Une récession brutale
Evidemment, ses améliorations ne sont pas sans sacrifices. L’ajustement budgétaire drastique a plongé l’Argentine dans une récession sévère. L’économie s’est contractée de 1,8 % en 2024, et l’activité a particulièrement souffert dans la première moitié de l’année. Plus de 200 000 emplois enregistrés ont été détruits entre décembre 2023 et juillet 2025, selon le Centre for Argentine Political Economy (CEPA), et 18 000 entreprises ont fermé leurs portes. Les secteurs les plus touchés ont été l’industrie et les services, frappés de plein fouet par l’effondrement de la demande intérieure. Les salaires réels ont chuté de plus de 20 % depuis 2023, érodant drastiquement le pouvoir d’achat des ménages argentins.
La consommation privée a fortement reculé, les ménages préférant épargner ou reporter leurs achats face à l’incertitude économique. Les industriels témoignent de conditions particulièrement difficiles : entre la concurrence des importations bon marché et la faiblesse de la demande locale, les marges se sont effondrées. Environ un Argentin sur trois vit désormais dans la pauvreté, une situation sociale alarmante qui pèse lourdement sur les plus vulnérables.
Cependant, des signes de reprise sont apparus dans la seconde moitié de 2024, et l’OCDE anticipe désormais une croissance vigoureuse pour les années à venir. Selon ses projections, la croissance s’établirait à 5,2 % en 2025, et 4,3 % en 2026. Affaire à suivre….
Le taux de change : une situation précaire
La politique de change constitue l’un des points les plus sensibles de la stratégie du président Argentin. Après la dévaluation initiale, le gouvernement a tenté de stabiliser le peso pour enrayer les cercles vicieux d’inflation et de fuite vers le dollar. Cependant, la méfiance envers la monnaie nationale reste bien ancrée au sein de la population.
De plus, la stabilisation du peso a pesé d’autant plus sur l’économie argentine. Le taux de change réel (en comptant l’inflation) de la monnaie s’est en fait accru, rendant plus difficile les exportations, et augmentant les importations. Les entreprises argentines se sont vu perdre en compétitivité, dans un contexte déjà difficile.
Productivité et compétitivité : le défi de long terme
Au-delà des résultats conjoncturels, la réussite du programme de Milei dépendra de sa capacité à relancer la productivité argentine, en déclin depuis des années. La croissance de la productivité reste en effet le moteur de l’enrichissement durable d’un pays.

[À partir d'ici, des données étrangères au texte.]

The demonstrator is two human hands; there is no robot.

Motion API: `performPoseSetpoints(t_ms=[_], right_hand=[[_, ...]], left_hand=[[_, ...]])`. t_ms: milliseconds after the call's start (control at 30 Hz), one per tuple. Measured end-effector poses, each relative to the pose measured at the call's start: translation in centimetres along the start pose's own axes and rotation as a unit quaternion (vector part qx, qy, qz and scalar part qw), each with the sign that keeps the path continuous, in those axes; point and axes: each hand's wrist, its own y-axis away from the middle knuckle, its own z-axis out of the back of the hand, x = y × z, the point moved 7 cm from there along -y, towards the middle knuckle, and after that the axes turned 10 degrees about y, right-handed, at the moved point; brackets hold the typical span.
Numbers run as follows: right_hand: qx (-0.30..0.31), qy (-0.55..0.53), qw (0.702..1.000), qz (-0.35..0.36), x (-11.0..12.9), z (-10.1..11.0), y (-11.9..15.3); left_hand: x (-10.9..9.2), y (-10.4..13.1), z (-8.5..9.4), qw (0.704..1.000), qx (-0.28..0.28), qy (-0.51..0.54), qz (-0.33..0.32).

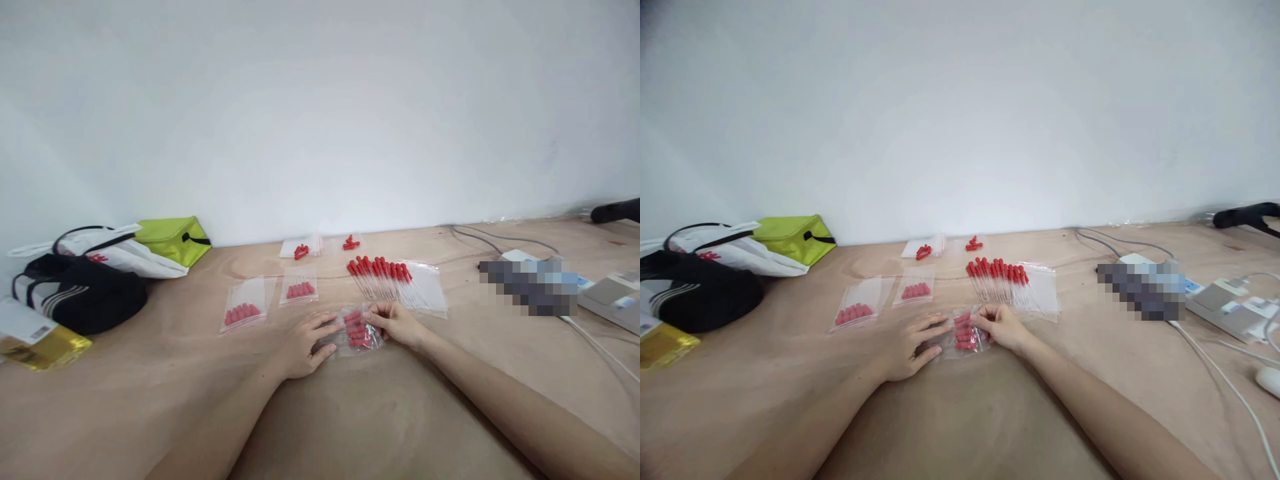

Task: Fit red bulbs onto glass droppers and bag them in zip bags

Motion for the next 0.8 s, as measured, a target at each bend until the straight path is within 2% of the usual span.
performPoseSetpoints(t_ms=[67,167,200,333,400,467,533,600,667,733,800], right_hand=[[-0.035,0.003,0.999,-0.008,-0.2,0.6,-0.3],[-0.124,0.017,0.991,-0.039,-0.5,1.9,-0.4],[-0.127,0.031,0.99,-0.053,-0.5,1.9,-0.4],[-0.026,0.088,0.993,-0.077,-0.3,0.6,-0.5],[0.001,0.087,0.994,-0.071,-0.1,0.4,-0.4],[0.007,0.061,0.996,-0.059,0.2,0.5,-0.3],[0.008,0.016,0.999,-0.042,0.5,0.9,-0.3],[-0.014,-0.032,0.999,-0.024,0.9,1.4,-0.3],[-0.06,-0.075,0.995,-0.005,1.2,2.1,-0.5],[-0.102,-0.112,0.988,0.017,1.6,2.3,-0.6],[-0.12,-0.149,0.981,0.032,1.9,1.9,-0.8]], left_hand=[[0.0,0.0,0.0,1.0,-0.001,0.003,-0.003],[0.1,0.0,0.1,1.0,-0.004,0.005,-0.003],[0.1,0.0,0.1,1.0,-0.005,0.007,-0.003],[0.0,0.2,0.1,1.0,-0.006,0.019,-0.017],[-0.2,0.1,0.1,0.999,-0.023,0.024,-0.029],[0.0,0.1,0.9,0.996,-0.083,0.02,-0.033],[0.8,0.2,2.5,0.983,-0.181,-0.001,-0.018],[2.5,0.8,4.6,0.959,-0.278,-0.049,0.028],[4.7,1.7,6.7,0.925,-0.34,-0.13,0.111],[7.3,2.8,8.5,0.886,-0.35,-0.213,0.216],[9.2,3.6,9.6,0.865,-0.324,-0.263,0.28]])
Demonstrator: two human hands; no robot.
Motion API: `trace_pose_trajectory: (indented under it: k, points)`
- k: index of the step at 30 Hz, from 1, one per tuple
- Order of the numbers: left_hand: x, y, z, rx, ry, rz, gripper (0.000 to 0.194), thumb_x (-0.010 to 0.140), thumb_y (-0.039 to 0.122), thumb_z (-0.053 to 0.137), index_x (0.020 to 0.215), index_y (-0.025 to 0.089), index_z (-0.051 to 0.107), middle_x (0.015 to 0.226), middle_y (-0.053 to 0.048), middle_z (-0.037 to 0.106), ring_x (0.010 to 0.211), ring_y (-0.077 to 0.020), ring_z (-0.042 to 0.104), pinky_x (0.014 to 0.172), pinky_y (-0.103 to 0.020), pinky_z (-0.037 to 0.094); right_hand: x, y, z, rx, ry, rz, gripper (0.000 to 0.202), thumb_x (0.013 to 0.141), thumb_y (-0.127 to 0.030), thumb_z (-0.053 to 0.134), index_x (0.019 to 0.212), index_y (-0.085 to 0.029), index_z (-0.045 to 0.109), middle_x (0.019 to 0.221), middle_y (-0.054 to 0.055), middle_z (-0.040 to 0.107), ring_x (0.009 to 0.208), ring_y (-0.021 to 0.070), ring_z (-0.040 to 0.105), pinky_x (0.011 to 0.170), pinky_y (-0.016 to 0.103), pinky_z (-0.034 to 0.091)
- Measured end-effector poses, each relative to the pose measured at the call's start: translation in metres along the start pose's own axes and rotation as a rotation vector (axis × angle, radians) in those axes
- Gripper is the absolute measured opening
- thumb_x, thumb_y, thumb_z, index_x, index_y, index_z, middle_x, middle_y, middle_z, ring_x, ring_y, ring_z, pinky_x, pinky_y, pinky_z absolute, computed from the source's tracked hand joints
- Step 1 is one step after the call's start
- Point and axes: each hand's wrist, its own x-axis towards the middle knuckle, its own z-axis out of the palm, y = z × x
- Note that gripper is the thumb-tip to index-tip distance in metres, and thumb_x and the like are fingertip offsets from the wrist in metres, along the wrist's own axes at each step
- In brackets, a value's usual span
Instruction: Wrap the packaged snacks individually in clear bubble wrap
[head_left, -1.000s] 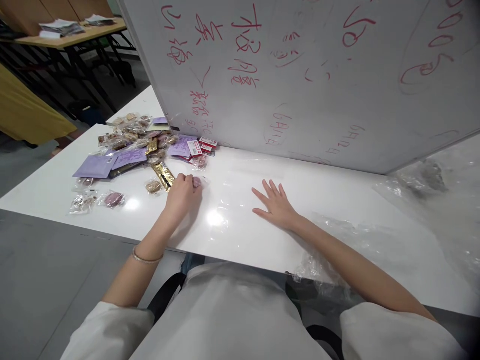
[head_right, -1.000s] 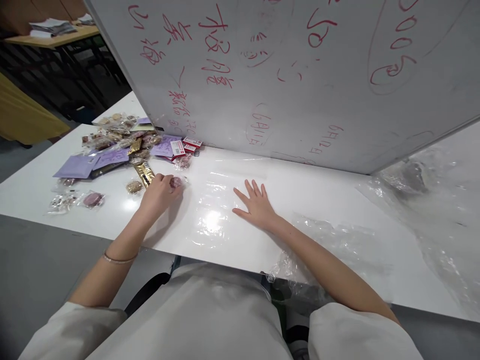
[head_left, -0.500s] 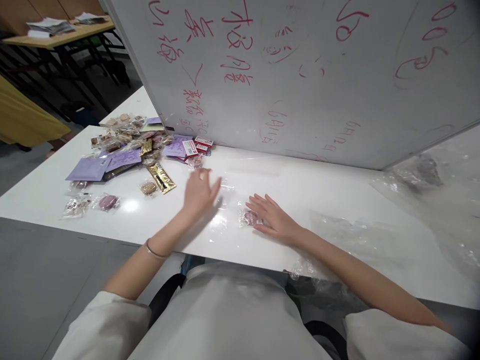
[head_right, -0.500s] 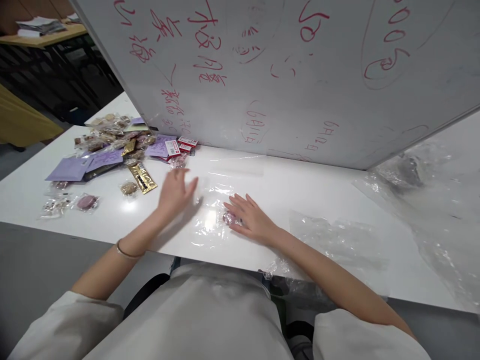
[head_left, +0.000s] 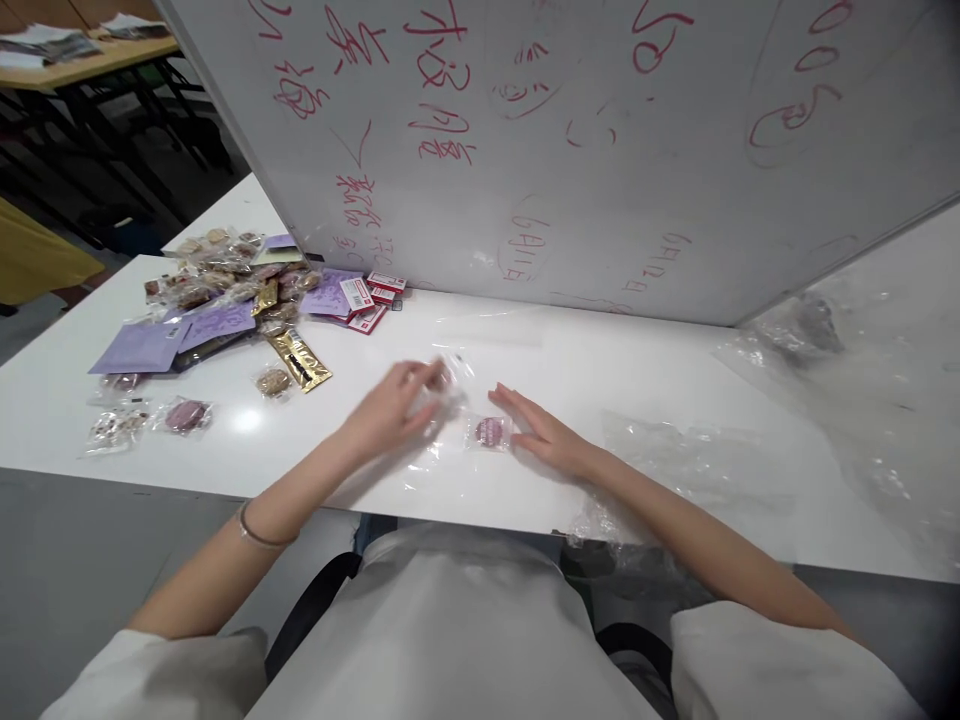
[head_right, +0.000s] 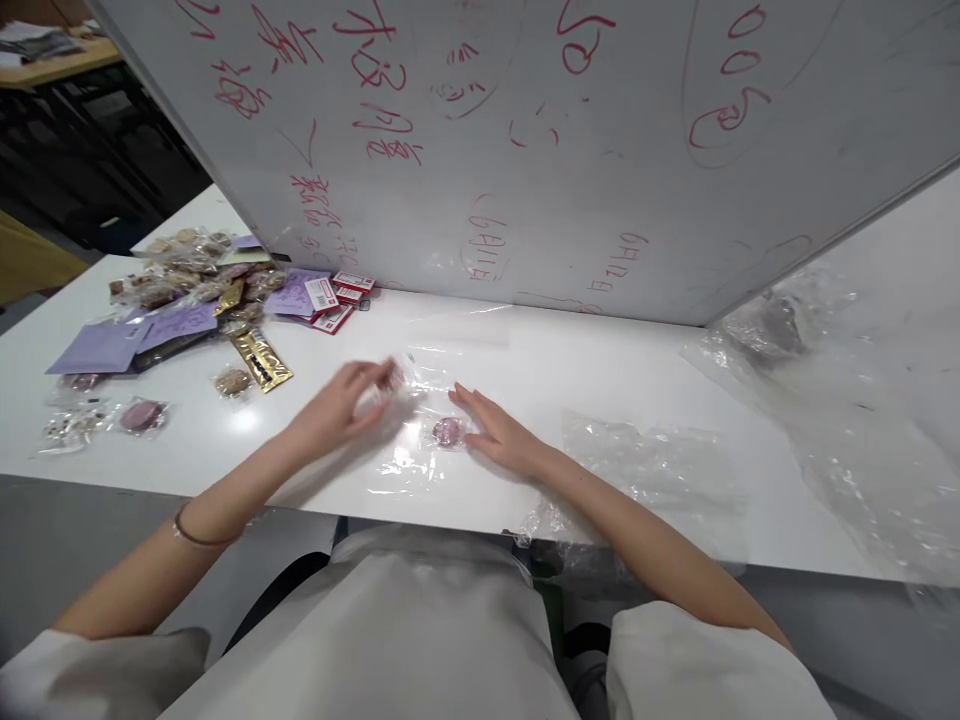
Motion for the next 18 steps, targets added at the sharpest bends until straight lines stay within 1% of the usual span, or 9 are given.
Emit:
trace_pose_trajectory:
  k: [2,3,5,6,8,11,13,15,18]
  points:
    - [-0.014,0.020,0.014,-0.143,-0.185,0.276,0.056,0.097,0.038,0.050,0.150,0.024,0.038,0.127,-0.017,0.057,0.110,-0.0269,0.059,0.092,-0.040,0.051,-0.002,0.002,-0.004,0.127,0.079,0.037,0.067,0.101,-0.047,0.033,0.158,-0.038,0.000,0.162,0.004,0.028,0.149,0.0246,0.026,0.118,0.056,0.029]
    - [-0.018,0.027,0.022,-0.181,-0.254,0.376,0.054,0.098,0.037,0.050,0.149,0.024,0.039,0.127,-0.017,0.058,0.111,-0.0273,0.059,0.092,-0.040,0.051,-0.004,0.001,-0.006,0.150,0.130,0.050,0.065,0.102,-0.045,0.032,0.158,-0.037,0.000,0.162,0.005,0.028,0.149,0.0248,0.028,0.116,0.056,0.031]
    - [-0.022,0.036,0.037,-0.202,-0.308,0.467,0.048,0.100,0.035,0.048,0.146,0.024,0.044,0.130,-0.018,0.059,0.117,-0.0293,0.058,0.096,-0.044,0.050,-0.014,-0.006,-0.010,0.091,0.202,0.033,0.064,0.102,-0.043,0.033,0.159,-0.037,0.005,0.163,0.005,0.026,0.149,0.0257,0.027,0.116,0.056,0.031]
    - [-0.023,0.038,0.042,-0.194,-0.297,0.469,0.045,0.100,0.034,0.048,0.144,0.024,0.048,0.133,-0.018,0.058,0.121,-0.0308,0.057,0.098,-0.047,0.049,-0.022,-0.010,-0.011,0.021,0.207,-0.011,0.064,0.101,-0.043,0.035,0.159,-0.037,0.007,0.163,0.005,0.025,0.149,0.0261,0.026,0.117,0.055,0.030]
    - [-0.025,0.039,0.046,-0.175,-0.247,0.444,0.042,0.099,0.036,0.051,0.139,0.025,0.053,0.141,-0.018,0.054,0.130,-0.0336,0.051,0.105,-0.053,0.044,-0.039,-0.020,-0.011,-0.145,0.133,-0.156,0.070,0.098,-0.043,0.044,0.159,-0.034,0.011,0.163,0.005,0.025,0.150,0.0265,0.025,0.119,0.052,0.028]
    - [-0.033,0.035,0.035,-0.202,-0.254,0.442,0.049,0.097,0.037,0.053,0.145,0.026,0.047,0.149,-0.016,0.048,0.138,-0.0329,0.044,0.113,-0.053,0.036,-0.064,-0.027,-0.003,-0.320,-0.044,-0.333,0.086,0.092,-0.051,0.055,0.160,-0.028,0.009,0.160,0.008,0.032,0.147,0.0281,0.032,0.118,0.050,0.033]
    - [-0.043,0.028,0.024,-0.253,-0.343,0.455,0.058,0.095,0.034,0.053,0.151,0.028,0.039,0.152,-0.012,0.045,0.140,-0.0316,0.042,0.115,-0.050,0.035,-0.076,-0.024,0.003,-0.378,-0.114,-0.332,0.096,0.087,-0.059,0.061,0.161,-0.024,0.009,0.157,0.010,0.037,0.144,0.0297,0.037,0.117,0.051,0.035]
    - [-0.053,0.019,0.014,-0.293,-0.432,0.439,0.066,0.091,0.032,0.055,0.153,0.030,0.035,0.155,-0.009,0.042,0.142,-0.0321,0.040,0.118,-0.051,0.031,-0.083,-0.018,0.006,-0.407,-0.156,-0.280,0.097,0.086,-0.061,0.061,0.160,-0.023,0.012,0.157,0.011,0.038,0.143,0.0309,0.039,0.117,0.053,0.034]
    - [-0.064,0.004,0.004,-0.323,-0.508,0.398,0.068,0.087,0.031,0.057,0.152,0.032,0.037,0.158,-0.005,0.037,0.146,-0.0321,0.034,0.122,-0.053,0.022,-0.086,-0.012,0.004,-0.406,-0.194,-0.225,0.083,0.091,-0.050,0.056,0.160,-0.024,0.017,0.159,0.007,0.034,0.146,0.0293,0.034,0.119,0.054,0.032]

Le pays dispose d’atouts importants, notamment dans le secteur agricole et dans les industries liées à la transition énergétique, où ses ressources naturelles lui confèrent un avantage comparatif. Selon l’OCDE, l’Argentine devra investir massivement dans ses infrastructures, améliorer son système éducatif et judiciaire, et continuer à simplifier son environnement fiscal et réglementaire.
L’avenir argentin encore incertain
Les élections de mi-mandat du 26 octobre 2025 ont donné à Javier Milei un soutien politique renforcé pour poursuivre son expérience économique. En quasi-triplant sa base parlementaire, il dispose désormais d’une majorité plus confortable pour faire passer des réformes ambitieuses en vue de l’élection présidentielle de 2027. Le soutien du Trésor américain, qui est intervenu plusieurs fois pour soutenir le peso argentin, permet de dégager quelques marges de manœuvres.
Cependant, plusieurs défis majeurs subsistent. On peut bien sûr citer la viabilité sociale du modèle : si la récession se prolonge ou si la reprise tarde à bénéficier aux classes populaires, la patience des Argentins pourrait s’épuiser, malgré les succès budgétaires et monétaires. Un second est celui de la coordination avec les provinces : l’OCDE rappelle que deux provinces (La Pampa et San Luis) n’ont toujours pas adhéré aux règles budgétaires nationales.
Le monde observe, et les leçons tirées de cette expérience résonneront bien au-delà du Río de la Plata.